INPUT MATERIAL:

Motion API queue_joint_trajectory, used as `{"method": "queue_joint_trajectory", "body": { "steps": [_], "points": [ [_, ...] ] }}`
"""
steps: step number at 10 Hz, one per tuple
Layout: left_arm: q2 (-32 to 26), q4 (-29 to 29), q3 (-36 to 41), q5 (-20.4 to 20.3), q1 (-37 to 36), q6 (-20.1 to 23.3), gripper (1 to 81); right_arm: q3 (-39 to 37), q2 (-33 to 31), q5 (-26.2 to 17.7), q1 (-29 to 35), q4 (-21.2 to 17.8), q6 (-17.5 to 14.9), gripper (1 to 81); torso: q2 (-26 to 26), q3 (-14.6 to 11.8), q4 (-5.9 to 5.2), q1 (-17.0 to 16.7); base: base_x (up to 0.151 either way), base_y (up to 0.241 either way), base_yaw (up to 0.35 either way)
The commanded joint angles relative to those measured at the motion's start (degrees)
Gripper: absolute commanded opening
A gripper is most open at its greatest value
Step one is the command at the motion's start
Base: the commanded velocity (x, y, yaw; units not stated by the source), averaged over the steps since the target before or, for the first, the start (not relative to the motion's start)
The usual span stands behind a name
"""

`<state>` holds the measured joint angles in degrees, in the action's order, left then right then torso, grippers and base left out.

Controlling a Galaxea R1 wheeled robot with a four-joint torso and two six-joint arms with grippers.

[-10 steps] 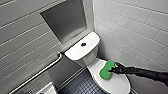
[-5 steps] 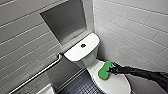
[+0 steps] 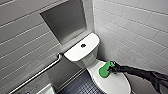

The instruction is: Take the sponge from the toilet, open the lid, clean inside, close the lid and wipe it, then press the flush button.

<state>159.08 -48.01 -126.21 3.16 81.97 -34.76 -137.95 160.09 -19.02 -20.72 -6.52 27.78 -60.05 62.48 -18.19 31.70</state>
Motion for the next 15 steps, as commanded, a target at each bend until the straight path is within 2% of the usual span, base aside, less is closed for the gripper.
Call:
{"method": "queue_joint_trajectory", "body": {
  "steps": [1,2,4,6,7,9,13,15],
  "points": [
    [-1.3,0.0,0.1,3.7,1.8,0.0,81.1,-4.0,2.2,-1.3,6.3,-0.6,4.5,1.0,0.0,0.0,0.0,0.0,0.0,0.0,0.0],
    [-1.2,0.0,0.1,3.7,1.8,0.0,81.1,-4.4,1.8,-0.8,4.9,-0.6,4.6,1.0,0.0,0.0,0.0,0.0,0.0,0.0,0.0],
    [-1.3,-0.1,0.1,3.7,2.0,0.0,81.1,-3.9,-0.6,3.2,2.8,-1.5,5.2,1.0,0.0,0.0,0.0,0.0,0.0,0.0,0.0],
    [-1.4,-0.1,0.1,3.7,2.2,0.0,81.1,2.3,-5.1,5.5,0.4,-1.7,5.8,1.0,0.0,0.0,0.0,0.0,0.0,0.0,0.0],
    [-1.2,-0.1,0.1,3.7,2.1,0.0,81.1,7.2,-8.8,10.3,-1.9,-1.7,7.7,1.0,0.0,0.0,0.0,0.0,0.0,0.0,0.0],
    [-1.2,-0.2,0.1,3.7,2.2,0.0,81.1,13.8,-14.9,15.3,-5.7,-1.7,9.6,1.0,0.0,0.0,0.0,0.0,0.0,0.0,0.0],
    [-1.3,-0.2,0.1,3.7,2.3,0.0,81.1,17.5,-20.9,24.1,-14.5,-1.7,12.5,1.0,0.0,0.0,0.0,0.0,0.0,0.0,0.0],
    [-1.1,-0.2,0.1,3.7,2.3,0.0,81.1,21.3,-23.9,27.8,-18.6,-1.7,12.4,1.0,0.0,0.0,0.0,0.0,0.0,0.0,0.0]
  ]
}}
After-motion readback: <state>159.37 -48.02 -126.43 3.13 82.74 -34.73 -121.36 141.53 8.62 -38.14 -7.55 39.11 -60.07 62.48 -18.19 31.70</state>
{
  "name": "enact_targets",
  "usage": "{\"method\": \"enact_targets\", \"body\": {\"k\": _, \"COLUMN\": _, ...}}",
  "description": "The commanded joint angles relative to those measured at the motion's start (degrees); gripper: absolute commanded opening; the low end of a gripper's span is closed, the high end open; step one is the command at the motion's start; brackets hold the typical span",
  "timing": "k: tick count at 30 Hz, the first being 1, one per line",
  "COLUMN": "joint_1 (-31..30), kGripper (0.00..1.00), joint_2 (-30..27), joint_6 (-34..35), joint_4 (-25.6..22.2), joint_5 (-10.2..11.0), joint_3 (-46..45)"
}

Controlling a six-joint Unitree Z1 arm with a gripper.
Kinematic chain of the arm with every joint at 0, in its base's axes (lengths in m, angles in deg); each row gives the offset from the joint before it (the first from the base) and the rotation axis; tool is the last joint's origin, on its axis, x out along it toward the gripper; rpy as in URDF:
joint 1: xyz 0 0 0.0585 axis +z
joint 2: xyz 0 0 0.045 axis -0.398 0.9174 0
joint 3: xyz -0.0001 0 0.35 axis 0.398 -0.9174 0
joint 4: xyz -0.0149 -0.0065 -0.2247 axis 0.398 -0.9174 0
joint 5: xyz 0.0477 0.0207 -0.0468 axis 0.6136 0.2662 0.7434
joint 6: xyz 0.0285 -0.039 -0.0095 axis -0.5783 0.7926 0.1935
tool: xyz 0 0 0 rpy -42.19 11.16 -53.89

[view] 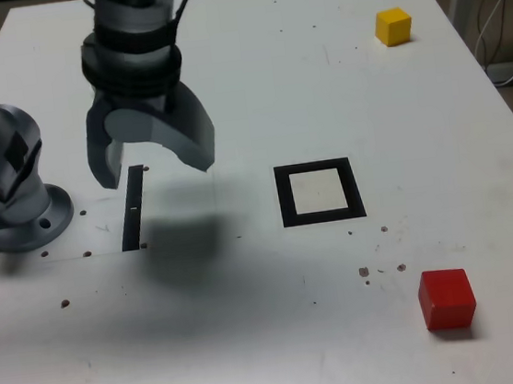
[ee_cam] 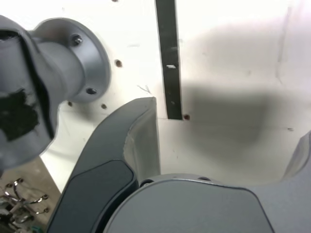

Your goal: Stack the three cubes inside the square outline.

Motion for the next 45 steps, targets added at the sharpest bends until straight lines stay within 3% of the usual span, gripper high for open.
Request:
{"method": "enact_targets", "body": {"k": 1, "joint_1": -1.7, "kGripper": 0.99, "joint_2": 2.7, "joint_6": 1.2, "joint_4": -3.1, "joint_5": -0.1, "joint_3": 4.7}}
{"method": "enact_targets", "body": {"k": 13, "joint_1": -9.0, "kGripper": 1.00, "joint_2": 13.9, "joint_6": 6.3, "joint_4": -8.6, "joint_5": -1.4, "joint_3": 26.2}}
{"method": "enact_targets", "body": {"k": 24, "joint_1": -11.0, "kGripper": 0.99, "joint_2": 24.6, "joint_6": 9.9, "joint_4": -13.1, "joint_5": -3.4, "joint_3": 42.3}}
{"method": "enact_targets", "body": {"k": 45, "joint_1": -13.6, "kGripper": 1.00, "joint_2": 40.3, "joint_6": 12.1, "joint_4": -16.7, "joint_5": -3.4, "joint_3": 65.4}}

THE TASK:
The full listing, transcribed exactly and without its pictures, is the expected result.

FINISHED TASK:
Motion API queue_joint_trajectory, used as `{"method": "queue_joint_trajectory", "body": { "steps": [_], "points": [ [_, ...] ] }}`
"""
steps: step number at 10 Hz, one per tuple
Layout: left_arm: q2 (-32 to 26), q4 (-29 to 29), q3 (-36 to 41), q5 (-20.4 to 20.3), q1 (-37 to 36), q6 (-20.1 to 23.3), gripper (1 to 81); right_arm: q3 (-39 to 37), q2 (-33 to 31), q5 (-26.2 to 17.7), q1 (-29 to 35), q4 (-21.2 to 17.8), q6 (-17.5 to 14.9), gripper (1 to 81); torso: q2 (-26 to 26), q3 (-14.6 to 11.8), q4 (-5.9 to 5.2), q1 (-17.0 to 16.7); base: base_x (up to 0.151 either way), base_y (up to 0.241 either way), base_yaw (up to 0.35 either way)
The commanded joint angles relative to those measured at the motion's start (degrees)
Gripper: absolute commanded opening
A gripper is most open at its greatest value
Step one is the command at the motion's start
Base: the commanded velocity (x, y, yaw; units not stated by the source), averaged over the steps since the target before or, for the first, the start (not relative to the motion's start)
The usual span stands behind a name
"""

`<state>` holds the measured joint angles in degrees, in the action's order, left then right then torso, grippers and base left out.

Controlling a Galaxea R1 wheeled robot with a four-joint torso and two six-joint arms with grippers.

[-10 steps] 
[-5 steps] 
[+0 steps] 

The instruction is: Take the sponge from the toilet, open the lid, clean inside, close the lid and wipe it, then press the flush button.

<state>159.08 -48.01 -126.21 3.16 81.97 -34.76 -137.95 160.09 -19.02 -20.72 -6.52 27.78 -60.05 62.48 -18.19 31.70</state>
Motion for the next 15 steps, as commanded, a target at each bend until the straight path is within 2% of the usual span, base aside, less is closed for the gripper.
Call:
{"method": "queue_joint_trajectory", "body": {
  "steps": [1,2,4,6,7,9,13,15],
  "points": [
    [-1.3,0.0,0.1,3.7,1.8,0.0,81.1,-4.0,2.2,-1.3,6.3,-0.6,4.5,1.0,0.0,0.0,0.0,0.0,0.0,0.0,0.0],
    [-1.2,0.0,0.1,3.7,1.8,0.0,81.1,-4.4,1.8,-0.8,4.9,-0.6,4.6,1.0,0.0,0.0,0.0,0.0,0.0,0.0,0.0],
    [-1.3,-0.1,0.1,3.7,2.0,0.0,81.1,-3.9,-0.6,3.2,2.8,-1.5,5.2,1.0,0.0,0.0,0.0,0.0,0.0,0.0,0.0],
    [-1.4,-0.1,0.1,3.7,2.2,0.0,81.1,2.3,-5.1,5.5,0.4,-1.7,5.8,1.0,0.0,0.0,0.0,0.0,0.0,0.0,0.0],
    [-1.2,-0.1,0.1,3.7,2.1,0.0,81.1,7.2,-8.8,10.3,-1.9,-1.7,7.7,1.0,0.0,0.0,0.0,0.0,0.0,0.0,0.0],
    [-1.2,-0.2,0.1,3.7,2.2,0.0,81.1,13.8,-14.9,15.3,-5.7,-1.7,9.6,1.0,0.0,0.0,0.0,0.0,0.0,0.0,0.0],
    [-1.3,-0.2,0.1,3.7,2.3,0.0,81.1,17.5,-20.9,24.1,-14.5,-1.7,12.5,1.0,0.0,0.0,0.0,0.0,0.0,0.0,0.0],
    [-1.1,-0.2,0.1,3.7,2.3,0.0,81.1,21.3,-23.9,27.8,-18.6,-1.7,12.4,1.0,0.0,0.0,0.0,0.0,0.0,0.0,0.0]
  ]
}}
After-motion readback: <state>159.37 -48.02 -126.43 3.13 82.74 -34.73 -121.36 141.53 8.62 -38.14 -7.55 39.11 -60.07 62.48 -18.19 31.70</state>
{
  "name": "enact_targets",
  "usage": "{\"method\": \"enact_targets\", \"body\": {\"k\": _, \"COLUMN\": _, ...}}",
  "description": "The commanded joint angles relative to those measured at the motion's start (degrees); gripper: absolute commanded opening; the low end of a gripper's span is closed, the high end open; step one is the command at the motion's start; brackets hold the typical span",
  "timing": "k: tick count at 30 Hz, the first being 1, one per line",
  "COLUMN": "joint_1 (-31..30), kGripper (0.00..1.00), joint_2 (-30..27), joint_6 (-34..35), joint_4 (-25.6..22.2), joint_5 (-10.2..11.0), joint_3 (-46..45)"
}

Controlling a six-joint Unitree Z1 arm with a gripper.
Kinematic chain of the arm with every joint at 0, in its base's axes (lengths in m, angles in deg); each row gives the offset from the joint before it (the first from the base) and the rotation axis; tool is the last joint's origin, on its axis, x out along it toward the gripper; rpy as in URDF:
joint 1: xyz 0 0 0.0585 axis +z
joint 2: xyz 0 0 0.045 axis -0.398 0.9174 0
joint 3: xyz -0.0001 0 0.35 axis 0.398 -0.9174 0
joint 4: xyz -0.0149 -0.0065 -0.2247 axis 0.398 -0.9174 0
joint 5: xyz 0.0477 0.0207 -0.0468 axis 0.6136 0.2662 0.7434
joint 6: xyz 0.0285 -0.039 -0.0095 axis -0.5783 0.7926 0.1935
tool: xyz 0 0 0 rpy -42.19 11.16 -53.89

[view] 
[ee_cam] 

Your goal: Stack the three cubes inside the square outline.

Motion for the next 45 steps, targets added at the sharpest bends until straight lines stay within 3% of the usual span, gripper high for open.
Request:
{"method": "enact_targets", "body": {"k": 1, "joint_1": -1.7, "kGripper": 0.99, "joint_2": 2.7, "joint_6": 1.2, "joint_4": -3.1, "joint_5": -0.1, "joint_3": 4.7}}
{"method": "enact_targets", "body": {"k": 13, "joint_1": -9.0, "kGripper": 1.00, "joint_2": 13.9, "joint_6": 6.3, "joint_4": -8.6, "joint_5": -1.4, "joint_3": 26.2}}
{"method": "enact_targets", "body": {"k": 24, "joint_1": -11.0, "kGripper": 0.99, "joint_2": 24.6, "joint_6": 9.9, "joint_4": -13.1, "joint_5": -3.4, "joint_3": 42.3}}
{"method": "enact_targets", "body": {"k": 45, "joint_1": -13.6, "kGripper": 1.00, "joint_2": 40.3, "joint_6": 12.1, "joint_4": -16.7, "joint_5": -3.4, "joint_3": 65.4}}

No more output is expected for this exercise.